PROBLEM DETAILS |
In the material below, how many lines include the string "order"? Answer with the number and nothing else.

DATA EXTRACTS |

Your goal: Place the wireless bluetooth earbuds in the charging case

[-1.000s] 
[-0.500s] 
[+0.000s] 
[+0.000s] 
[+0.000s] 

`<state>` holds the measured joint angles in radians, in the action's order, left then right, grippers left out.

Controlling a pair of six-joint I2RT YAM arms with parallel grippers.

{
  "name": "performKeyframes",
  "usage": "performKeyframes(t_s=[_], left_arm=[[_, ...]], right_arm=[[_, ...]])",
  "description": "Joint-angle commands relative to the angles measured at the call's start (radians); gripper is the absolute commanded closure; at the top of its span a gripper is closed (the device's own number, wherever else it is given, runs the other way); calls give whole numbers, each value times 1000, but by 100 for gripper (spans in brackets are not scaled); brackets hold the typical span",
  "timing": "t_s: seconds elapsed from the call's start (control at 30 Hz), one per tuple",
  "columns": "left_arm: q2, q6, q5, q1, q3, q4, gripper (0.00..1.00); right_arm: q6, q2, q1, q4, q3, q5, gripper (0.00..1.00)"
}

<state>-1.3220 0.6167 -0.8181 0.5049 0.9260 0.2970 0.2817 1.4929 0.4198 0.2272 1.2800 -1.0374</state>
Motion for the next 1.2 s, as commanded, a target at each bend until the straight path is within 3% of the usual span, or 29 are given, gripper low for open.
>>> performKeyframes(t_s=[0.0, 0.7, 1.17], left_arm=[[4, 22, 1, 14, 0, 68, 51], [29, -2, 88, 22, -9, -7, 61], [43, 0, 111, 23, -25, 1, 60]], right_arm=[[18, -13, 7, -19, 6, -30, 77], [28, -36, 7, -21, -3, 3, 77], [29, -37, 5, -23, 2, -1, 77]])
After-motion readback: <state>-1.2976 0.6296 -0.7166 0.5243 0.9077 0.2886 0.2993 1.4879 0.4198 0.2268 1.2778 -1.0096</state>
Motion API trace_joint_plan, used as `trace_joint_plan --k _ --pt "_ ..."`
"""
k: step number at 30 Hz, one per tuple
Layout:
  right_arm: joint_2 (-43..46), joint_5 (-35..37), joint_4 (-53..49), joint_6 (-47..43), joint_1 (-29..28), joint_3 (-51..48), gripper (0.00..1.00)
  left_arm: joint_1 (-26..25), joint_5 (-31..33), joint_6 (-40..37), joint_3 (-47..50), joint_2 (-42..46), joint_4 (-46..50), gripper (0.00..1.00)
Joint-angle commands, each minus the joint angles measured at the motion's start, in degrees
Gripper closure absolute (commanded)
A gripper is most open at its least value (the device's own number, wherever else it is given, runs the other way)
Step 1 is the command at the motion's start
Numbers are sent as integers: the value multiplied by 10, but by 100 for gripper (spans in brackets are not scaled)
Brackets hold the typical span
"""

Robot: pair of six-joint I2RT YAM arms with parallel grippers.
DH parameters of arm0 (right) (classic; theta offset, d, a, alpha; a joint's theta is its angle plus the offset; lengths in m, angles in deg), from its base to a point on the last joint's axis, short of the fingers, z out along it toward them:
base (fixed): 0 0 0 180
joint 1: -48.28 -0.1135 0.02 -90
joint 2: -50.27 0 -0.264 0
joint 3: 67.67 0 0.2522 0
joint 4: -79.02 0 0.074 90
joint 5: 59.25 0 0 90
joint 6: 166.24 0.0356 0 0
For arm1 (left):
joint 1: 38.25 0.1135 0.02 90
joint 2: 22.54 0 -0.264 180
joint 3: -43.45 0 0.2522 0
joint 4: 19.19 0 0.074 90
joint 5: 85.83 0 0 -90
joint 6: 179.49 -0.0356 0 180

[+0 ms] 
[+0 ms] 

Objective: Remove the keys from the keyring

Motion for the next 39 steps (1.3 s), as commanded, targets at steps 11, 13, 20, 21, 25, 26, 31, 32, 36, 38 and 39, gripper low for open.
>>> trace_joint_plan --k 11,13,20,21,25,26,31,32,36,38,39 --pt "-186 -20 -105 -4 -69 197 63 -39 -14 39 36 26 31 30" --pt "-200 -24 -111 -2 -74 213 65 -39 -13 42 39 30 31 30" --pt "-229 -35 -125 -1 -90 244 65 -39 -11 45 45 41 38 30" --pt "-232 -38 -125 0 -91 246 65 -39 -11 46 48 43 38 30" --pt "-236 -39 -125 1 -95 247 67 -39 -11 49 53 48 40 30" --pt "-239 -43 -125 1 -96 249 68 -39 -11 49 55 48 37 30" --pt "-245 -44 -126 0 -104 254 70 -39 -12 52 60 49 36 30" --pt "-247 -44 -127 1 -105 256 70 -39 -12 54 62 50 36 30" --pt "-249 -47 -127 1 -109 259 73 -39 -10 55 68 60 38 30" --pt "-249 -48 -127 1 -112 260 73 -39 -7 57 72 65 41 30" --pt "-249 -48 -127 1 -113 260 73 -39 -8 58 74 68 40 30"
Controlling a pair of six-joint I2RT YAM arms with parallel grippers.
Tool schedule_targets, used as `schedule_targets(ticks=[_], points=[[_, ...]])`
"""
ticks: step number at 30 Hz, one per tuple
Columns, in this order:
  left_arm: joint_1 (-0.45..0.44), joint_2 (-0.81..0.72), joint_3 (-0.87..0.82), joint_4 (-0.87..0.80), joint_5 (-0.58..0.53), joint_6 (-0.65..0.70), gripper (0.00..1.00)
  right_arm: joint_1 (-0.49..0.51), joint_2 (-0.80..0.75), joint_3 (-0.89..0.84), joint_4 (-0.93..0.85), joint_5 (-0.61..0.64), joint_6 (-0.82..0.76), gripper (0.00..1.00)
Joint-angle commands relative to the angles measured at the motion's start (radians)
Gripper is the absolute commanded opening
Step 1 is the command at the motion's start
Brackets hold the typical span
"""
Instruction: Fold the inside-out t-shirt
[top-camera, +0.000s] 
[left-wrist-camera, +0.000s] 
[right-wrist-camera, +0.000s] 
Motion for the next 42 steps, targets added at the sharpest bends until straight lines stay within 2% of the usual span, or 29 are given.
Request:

RESPONSE |
2